GIVEN INFORMATION START

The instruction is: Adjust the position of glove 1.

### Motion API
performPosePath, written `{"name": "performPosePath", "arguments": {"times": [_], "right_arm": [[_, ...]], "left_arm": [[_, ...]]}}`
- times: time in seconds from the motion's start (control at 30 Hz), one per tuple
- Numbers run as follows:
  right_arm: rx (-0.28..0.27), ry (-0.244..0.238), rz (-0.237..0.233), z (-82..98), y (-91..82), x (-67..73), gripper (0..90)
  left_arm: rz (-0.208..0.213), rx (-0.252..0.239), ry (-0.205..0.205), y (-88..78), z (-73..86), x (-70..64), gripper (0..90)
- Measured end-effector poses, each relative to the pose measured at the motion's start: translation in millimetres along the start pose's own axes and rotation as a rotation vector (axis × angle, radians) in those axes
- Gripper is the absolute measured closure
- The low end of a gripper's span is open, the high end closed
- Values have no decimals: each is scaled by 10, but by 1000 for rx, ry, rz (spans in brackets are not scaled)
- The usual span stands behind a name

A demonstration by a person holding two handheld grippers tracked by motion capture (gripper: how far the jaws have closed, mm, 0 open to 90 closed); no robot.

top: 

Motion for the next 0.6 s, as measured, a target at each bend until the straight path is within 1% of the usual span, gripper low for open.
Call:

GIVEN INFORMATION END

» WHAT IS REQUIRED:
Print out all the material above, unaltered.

» ANSWER AREA:
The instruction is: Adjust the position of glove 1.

### Motion API
performPosePath, written `{"name": "performPosePath", "arguments": {"times": [_], "right_arm": [[_, ...]], "left_arm": [[_, ...]]}}`
- times: time in seconds from the motion's start (control at 30 Hz), one per tuple
- Numbers run as follows:
  right_arm: rx (-0.28..0.27), ry (-0.244..0.238), rz (-0.237..0.233), z (-82..98), y (-91..82), x (-67..73), gripper (0..90)
  left_arm: rz (-0.208..0.213), rx (-0.252..0.239), ry (-0.205..0.205), y (-88..78), z (-73..86), x (-70..64), gripper (0..90)
- Measured end-effector poses, each relative to the pose measured at the motion's start: translation in millimetres along the start pose's own axes and rotation as a rotation vector (axis × angle, radians) in those axes
- Gripper is the absolute measured closure
- The low end of a gripper's span is open, the high end closed
- Values have no decimals: each is scaled by 10, but by 1000 for rx, ry, rz (spans in brackets are not scaled)
- The usual span stands behind a name

A demonstration by a person holding two handheld grippers tracked by motion capture (gripper: how far the jaws have closed, mm, 0 open to 90 closed); no robot.

top: 

Motion for the next 0.6 s, as measured, a target at each bend until the straight path is within 1% of the usual span, gripper low for open.
Call:

The exercise requires nothing more than what has been given.